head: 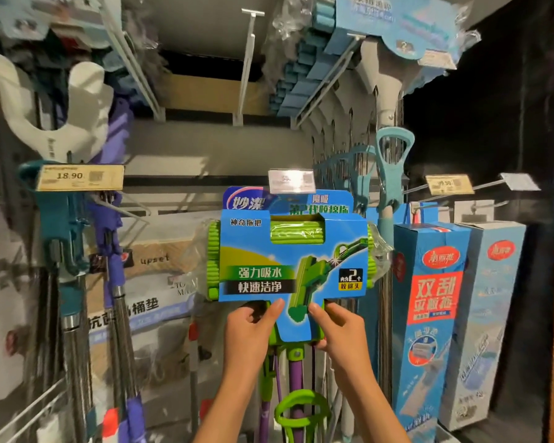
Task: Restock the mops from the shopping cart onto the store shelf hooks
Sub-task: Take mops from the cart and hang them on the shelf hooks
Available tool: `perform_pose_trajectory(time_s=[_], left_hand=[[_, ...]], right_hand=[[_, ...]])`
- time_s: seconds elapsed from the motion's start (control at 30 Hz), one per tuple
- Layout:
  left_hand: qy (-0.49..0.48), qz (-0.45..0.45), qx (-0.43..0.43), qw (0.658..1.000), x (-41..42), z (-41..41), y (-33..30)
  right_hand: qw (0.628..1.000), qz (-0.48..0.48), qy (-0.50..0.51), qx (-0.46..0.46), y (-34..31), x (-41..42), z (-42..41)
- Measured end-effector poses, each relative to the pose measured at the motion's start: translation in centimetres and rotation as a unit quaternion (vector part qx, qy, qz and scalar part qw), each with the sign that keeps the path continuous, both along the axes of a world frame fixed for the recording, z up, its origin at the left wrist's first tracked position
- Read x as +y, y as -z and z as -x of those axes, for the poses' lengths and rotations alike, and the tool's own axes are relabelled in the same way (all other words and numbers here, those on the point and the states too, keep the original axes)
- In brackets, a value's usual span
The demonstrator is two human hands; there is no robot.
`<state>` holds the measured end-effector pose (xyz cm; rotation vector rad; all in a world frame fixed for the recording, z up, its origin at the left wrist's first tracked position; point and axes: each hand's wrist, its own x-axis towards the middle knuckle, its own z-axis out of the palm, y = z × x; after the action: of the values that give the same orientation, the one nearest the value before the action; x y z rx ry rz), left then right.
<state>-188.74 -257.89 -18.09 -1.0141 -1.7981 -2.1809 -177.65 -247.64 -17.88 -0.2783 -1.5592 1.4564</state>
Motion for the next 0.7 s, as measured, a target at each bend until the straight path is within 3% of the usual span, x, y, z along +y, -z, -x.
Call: perform_pose_trajectory(time_s=[0.7], left_hand=[[-0.024, 0.032, -0.119, 0.992, 2.9, 2.2, -0.6]], right_hand=[[0.998, 0.033, -0.029, -0.037, -0.7, 3.9, 3.6]])
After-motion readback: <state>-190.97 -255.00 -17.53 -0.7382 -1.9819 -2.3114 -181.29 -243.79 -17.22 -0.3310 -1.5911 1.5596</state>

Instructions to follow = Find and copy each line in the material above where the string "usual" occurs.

Response for this exercise =
- In brackets, a value's usual span
Motion for the next 0.7 s, as measured, a target at each bend until the straight path is within 3% of the usual span, x, y, z along +y, -z, -x.

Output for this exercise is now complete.